How is Ansible capacity calculated?

Hi

We were testing out AWX’s ability to handle concurrent Ansible jobs. We executed a single Ansible job to a 1000 hosts with various number of forks (100,200,500 etc). The AWX server’s hardware’s spec is very good (8 CPU and 64GB of memory). The assigned Ansible job is a simple job where it’s shell command is “echo start; sleep 20; echo”. In the results, the AWX_web shows it inconsistently doesn’t get a response from some of the 1000 hosts. So the whole job status get stuck in a running state. In this state, another job in the AWX queue will not get executed as well. As almost all of the jobs on the host gets executed, and only a few hosts didn’t get executed, there should be ample capacity for the next Ansible job to run. It appears that the way AWX node capacity gets calculated prevents other AWX jobs from being executed. Can you please tell us how the maximum capacity and used capacity gets calculated. Also in the UI, the value used capacity calculated at the start of the job execution doesn’t get changed throughout the execution of the Ansible job.

Jae Kim

See get_system_task_capacity in https://github.com/ansible/awx/blob/devel/awx/main/utils/common.py#L636 for the algorithm used, which can be overridden by an explicit SYSTEM_TASK_CAPACITY setting.
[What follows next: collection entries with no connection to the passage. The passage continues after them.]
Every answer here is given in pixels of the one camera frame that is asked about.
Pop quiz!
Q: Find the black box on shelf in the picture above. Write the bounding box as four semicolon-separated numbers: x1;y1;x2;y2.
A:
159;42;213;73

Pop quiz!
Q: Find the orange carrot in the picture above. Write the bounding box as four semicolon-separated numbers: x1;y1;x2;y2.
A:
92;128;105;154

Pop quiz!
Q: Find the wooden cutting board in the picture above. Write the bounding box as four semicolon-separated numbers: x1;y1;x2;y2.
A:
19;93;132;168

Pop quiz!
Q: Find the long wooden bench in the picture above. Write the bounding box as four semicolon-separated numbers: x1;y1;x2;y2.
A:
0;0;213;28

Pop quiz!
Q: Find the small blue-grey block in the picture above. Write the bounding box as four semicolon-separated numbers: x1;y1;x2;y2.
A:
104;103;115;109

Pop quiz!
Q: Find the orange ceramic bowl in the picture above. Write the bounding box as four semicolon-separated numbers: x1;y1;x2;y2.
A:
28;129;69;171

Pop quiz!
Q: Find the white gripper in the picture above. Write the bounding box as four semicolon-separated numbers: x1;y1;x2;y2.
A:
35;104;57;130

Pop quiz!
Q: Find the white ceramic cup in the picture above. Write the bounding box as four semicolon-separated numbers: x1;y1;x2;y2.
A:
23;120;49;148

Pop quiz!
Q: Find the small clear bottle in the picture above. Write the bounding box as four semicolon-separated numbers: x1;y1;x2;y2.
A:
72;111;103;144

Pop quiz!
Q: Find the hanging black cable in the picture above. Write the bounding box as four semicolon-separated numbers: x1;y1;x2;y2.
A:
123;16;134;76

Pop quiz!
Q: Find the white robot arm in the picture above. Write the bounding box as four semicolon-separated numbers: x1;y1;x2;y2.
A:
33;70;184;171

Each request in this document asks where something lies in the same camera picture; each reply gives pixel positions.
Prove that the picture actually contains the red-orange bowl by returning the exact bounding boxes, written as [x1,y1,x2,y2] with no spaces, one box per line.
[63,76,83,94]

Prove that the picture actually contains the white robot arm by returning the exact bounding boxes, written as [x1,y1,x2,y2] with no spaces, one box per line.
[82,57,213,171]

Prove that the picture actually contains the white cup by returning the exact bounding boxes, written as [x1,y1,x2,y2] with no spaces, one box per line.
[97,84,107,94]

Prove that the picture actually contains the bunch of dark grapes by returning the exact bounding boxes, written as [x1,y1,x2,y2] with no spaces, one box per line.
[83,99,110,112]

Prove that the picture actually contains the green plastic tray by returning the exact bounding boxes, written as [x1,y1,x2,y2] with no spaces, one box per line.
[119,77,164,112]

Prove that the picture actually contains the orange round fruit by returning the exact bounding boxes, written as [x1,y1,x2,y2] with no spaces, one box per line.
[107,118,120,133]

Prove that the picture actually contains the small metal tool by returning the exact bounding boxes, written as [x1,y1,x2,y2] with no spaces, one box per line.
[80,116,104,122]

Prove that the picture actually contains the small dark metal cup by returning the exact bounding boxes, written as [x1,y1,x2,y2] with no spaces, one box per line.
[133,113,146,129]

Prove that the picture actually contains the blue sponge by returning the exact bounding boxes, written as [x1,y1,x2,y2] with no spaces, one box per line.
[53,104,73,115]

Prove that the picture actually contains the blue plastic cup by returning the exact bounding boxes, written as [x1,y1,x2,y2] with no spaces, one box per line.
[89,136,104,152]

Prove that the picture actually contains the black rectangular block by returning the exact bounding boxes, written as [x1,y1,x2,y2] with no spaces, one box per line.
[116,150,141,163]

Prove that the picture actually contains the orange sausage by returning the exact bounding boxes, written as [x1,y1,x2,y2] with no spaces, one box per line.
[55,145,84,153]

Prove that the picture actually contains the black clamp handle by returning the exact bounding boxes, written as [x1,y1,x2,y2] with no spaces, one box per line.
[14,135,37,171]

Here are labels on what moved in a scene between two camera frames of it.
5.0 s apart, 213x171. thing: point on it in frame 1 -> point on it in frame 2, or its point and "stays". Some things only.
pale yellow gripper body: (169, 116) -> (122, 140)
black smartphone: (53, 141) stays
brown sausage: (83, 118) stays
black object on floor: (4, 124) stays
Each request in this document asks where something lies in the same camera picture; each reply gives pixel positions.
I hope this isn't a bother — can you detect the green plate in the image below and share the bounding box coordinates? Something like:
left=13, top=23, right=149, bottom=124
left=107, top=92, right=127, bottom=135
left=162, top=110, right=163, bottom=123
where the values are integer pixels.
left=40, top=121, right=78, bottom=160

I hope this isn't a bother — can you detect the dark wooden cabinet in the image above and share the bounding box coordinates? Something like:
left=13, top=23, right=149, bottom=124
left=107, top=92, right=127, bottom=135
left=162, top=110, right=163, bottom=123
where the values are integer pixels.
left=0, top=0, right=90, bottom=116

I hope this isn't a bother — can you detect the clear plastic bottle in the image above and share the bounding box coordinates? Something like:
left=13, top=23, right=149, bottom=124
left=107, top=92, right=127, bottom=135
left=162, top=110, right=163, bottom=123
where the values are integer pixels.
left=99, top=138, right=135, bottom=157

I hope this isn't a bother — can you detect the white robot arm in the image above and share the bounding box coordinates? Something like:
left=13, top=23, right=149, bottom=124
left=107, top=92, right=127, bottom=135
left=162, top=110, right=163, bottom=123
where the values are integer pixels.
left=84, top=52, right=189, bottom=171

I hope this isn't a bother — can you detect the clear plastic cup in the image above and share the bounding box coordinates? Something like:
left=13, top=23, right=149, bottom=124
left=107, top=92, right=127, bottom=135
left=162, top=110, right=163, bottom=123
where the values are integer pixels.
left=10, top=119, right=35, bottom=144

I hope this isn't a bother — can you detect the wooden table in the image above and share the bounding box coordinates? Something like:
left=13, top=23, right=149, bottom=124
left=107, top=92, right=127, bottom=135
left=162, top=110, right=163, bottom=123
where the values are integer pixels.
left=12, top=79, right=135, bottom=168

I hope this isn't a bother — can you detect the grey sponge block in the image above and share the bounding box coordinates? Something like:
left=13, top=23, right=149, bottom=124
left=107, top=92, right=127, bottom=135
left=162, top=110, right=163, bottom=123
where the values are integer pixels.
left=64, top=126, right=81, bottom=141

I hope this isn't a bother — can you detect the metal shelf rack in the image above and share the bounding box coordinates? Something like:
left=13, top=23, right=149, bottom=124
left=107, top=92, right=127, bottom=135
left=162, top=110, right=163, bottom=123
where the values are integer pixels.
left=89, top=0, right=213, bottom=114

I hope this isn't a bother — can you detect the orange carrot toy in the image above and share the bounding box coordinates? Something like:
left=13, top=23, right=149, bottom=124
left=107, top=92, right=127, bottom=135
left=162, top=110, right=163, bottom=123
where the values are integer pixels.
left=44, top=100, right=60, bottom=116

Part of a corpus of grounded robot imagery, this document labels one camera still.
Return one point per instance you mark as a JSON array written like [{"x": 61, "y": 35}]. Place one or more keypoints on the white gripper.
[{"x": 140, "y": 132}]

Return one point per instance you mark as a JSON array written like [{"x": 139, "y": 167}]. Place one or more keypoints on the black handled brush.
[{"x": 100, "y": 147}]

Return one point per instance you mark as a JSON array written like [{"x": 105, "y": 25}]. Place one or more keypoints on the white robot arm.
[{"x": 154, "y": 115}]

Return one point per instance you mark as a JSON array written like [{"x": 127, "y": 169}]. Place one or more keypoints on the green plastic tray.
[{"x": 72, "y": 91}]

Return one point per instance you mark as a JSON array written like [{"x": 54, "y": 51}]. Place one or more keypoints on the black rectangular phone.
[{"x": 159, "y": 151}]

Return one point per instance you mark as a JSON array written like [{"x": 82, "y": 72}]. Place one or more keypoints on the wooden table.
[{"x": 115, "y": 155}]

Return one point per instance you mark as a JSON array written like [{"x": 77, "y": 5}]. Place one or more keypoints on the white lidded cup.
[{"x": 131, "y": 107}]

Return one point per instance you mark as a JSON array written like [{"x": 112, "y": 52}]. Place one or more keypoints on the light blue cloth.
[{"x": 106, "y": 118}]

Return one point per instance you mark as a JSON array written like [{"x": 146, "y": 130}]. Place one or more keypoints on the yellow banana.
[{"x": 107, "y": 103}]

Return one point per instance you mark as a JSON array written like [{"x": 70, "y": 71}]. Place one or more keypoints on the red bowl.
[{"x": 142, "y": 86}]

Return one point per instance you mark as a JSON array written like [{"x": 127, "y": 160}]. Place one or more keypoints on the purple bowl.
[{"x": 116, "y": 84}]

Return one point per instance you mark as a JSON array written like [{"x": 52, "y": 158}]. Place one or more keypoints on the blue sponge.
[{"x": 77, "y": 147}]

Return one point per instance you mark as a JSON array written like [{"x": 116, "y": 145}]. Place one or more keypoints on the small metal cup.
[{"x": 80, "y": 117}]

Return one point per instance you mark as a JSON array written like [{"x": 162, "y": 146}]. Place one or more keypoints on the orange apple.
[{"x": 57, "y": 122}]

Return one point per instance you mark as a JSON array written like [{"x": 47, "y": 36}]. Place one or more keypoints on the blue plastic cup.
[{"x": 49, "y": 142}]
Also look at https://github.com/ansible/awx/blob/devel/awx/main/scheduler/task_manager.py#L568 for how consumed capacity is calculated for all running jobs and https://github.com/ansible/awx/blob/devel/awx/main/models/jobs.py#L619 for how the number of hosts/forks is used to determine the capacity for a single job.

The capacity for a job is fixed while it is running, and not based on actual ansible-playbook activity. Even though your job is mostly finished running and may not be using many actual system resources, it is still “consuming” most/all of the capacity allocated for jobs in AWX.